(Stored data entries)
+ + + + +
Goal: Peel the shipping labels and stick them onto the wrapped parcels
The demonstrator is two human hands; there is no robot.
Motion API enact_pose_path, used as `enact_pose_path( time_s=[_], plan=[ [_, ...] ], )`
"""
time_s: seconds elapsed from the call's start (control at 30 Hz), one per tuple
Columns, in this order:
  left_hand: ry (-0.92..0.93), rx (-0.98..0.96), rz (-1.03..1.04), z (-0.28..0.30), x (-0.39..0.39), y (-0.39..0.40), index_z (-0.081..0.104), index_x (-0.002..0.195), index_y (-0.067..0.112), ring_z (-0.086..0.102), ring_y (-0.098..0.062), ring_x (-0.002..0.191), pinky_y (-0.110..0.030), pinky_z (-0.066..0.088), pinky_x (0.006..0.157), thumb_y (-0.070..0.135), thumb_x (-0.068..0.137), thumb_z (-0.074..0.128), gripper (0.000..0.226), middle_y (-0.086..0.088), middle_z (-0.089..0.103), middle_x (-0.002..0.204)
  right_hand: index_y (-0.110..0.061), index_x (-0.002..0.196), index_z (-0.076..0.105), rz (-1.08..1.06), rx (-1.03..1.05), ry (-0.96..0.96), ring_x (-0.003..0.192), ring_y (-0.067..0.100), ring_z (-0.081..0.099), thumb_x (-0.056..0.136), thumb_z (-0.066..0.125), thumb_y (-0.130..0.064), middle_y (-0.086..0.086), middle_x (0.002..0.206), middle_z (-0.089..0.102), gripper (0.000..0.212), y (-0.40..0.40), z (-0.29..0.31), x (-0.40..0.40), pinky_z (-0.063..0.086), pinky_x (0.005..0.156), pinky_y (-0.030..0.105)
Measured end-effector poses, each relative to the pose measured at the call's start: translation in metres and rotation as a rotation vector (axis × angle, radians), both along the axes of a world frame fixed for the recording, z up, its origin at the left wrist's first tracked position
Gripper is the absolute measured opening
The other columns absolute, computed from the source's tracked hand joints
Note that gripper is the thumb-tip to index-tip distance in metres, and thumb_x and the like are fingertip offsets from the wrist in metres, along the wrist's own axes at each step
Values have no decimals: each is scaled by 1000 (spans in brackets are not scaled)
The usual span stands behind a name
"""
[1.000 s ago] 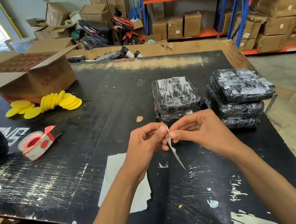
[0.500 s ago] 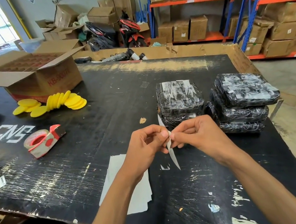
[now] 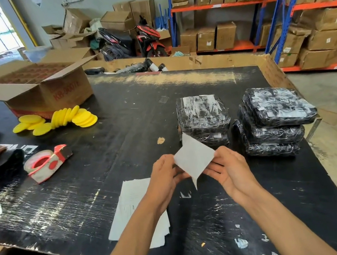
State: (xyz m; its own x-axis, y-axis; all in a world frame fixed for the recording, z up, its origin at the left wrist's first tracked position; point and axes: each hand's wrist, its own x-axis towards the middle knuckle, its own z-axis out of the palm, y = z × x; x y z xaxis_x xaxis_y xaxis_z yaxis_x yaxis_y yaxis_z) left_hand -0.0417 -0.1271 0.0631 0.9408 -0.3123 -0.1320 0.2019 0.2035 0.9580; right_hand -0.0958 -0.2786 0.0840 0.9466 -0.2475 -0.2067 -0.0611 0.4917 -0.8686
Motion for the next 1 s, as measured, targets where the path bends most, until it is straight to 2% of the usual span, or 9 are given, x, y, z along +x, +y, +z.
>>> enact_pose_path(
  time_s=[0.07, 0.17, 0.4, 0.53, 0.57, 0.63, 0.7, 0.87, 1.0],
  plan=[
    [28, 24, 80, -6, 7, -3, 46, 91, 10, 60, -19, 87, -31, 52, 74, 9, 98, 37, 12, -16, 59, 97, -11, 74, 49, -33, 32, -8, 74, 20, 69, 96, 46, 0, 12, 86, 72, 25, 0, -5, 1, 58, 65, 31],
    [61, 105, 198, -19, 23, -4, 34, 75, 15, 42, -19, 82, -29, 43, 67, 10, 97, 33, 23, -10, 40, 89, -12, 77, 47, -57, 54, -4, 72, 19, 69, 96, 45, -1, 12, 86, 72, 22, 1, -11, 3, 58, 63, 30],
    [55, 298, 304, -40, 80, 16, 28, 68, 25, 29, -12, 62, -27, 26, 51, 10, 94, 31, 30, 0, 33, 77, -15, 69, 39, -235, 12, 118, 66, 16, 64, 97, 44, -3, 8, 76, 68, 30, 0, -25, 5, 48, 61, 29],
    [76, 402, 368, -40, 116, 42, 34, 83, 21, 37, -13, 69, -29, 34, 56, 16, 99, 27, 17, -3, 38, 89, -16, 67, 37, -408, -51, 206, 58, 11, 55, 97, 46, -6, -1, 61, 58, 32, -6, -31, 7, 42, 54, 25],
    [111, 399, 388, -43, 126, 47, 37, 91, 17, 44, -17, 77, -32, 40, 63, 21, 98, 28, 12, -6, 43, 97, -16, 68, 38, -450, -53, 221, 59, 12, 56, 97, 46, -6, -1, 62, 58, 32, -8, -32, 6, 42, 54, 25],
    [170, 396, 442, -49, 145, 56, 40, 114, 8, 52, -29, 99, -42, 46, 83, 27, 97, 32, 26, -15, 51, 122, -15, 69, 40, -528, -51, 249, 63, 15, 57, 97, 45, -7, 2, 67, 58, 29, -16, -32, 5, 43, 55, 27],
    [177, 387, 505, -49, 157, 61, 37, 121, 7, 51, -29, 110, -43, 45, 94, 20, 101, 34, 23, -19, 46, 136, -15, 70, 39, -540, -59, 262, 64, 16, 54, 96, 44, -7, 3, 70, 55, 28, -25, -31, 3, 41, 56, 29],
    [122, 531, 440, -53, 170, 59, 35, 127, 7, 39, -22, 99, -30, 36, 85, 3, 97, 36, 30, -17, 44, 127, -17, 73, 40, -434, -106, 267, 62, 17, 48, 94, 42, -7, 9, 77, 49, 24, -33, -30, 3, 38, 56, 31],
    [113, 728, 403, -63, 171, 62, 42, 129, 5, 46, -29, 96, -34, 39, 82, 6, 96, 43, 33, -18, 50, 130, -14, 72, 42, -380, -175, 262, 55, 12, 53, 93, 42, -7, 8, 76, 57, 23, -24, -25, 6, 38, 54, 29]
  ],
)
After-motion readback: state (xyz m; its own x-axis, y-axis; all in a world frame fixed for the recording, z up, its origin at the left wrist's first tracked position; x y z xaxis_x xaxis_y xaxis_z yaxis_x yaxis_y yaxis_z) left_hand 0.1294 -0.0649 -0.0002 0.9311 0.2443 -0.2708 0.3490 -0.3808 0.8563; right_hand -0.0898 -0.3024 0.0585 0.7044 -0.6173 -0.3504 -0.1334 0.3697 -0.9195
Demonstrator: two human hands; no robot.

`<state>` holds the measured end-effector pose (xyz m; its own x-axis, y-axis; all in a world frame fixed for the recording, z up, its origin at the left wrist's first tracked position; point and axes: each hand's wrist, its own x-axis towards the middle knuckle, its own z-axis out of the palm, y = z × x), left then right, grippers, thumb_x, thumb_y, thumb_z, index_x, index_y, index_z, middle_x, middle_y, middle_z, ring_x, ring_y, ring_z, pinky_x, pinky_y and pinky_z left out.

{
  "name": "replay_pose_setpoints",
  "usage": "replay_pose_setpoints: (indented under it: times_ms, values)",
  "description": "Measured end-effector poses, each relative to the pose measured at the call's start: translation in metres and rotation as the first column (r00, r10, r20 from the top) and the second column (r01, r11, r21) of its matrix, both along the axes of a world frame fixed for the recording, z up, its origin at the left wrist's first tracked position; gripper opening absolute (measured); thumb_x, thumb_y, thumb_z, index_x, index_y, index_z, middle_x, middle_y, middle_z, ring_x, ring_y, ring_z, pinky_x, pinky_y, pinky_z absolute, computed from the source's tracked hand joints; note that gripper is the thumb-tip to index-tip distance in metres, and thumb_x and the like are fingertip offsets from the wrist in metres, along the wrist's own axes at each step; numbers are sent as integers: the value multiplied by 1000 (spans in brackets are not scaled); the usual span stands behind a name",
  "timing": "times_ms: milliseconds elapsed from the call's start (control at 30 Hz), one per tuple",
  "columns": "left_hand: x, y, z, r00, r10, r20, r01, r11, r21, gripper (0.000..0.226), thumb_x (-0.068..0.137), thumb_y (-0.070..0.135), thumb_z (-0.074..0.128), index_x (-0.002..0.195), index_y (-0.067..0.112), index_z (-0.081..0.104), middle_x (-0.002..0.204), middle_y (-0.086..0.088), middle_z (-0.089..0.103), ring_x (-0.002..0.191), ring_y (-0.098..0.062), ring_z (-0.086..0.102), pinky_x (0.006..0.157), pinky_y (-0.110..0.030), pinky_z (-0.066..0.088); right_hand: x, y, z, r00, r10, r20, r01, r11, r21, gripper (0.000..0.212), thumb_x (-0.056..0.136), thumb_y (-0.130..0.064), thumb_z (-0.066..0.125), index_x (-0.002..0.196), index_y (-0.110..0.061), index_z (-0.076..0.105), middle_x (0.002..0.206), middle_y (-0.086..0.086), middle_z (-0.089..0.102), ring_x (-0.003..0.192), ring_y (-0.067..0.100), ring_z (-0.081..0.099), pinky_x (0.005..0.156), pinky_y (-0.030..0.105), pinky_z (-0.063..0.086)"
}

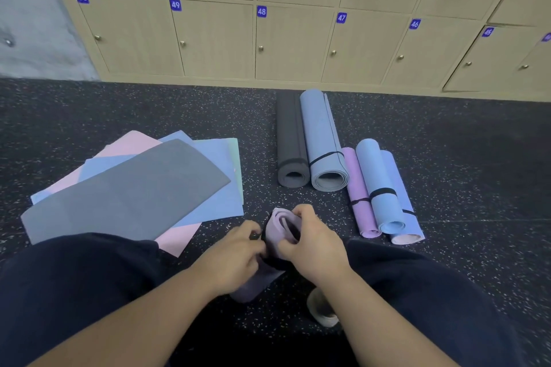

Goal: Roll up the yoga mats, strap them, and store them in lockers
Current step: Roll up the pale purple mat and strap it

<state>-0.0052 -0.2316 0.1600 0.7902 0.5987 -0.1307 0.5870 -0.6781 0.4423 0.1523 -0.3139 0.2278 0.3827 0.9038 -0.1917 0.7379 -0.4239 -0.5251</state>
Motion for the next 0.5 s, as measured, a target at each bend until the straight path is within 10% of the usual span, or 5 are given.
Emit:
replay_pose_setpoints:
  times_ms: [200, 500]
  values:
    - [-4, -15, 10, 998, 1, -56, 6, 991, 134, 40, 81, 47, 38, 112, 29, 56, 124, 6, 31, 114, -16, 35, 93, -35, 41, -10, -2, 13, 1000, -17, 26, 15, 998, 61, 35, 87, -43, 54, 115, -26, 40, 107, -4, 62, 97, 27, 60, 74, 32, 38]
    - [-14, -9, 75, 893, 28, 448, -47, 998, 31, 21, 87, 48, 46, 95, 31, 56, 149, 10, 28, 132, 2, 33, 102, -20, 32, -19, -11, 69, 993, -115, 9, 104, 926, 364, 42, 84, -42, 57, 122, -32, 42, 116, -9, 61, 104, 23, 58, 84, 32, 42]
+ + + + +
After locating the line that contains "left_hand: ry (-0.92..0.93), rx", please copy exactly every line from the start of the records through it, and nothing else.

## Written solution
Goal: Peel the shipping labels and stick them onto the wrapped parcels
The demonstrator is two human hands; there is no robot.
Motion API enact_pose_path, used as `enact_pose_path( time_s=[_], plan=[ [_, ...] ], )`
"""
time_s: seconds elapsed from the call's start (control at 30 Hz), one per tuple
Columns, in this order:
  left_hand: ry (-0.92..0.93), rx (-0.98..0.96), rz (-1.03..1.04), z (-0.28..0.30), x (-0.39..0.39), y (-0.39..0.40), index_z (-0.081..0.104), index_x (-0.002..0.195), index_y (-0.067..0.112), ring_z (-0.086..0.102), ring_y (-0.098..0.062), ring_x (-0.002..0.191), pinky_y (-0.110..0.030), pinky_z (-0.066..0.088), pinky_x (0.006..0.157), thumb_y (-0.070..0.135), thumb_x (-0.068..0.137), thumb_z (-0.074..0.128), gripper (0.000..0.226), middle_y (-0.086..0.088), middle_z (-0.089..0.103), middle_x (-0.002..0.204)

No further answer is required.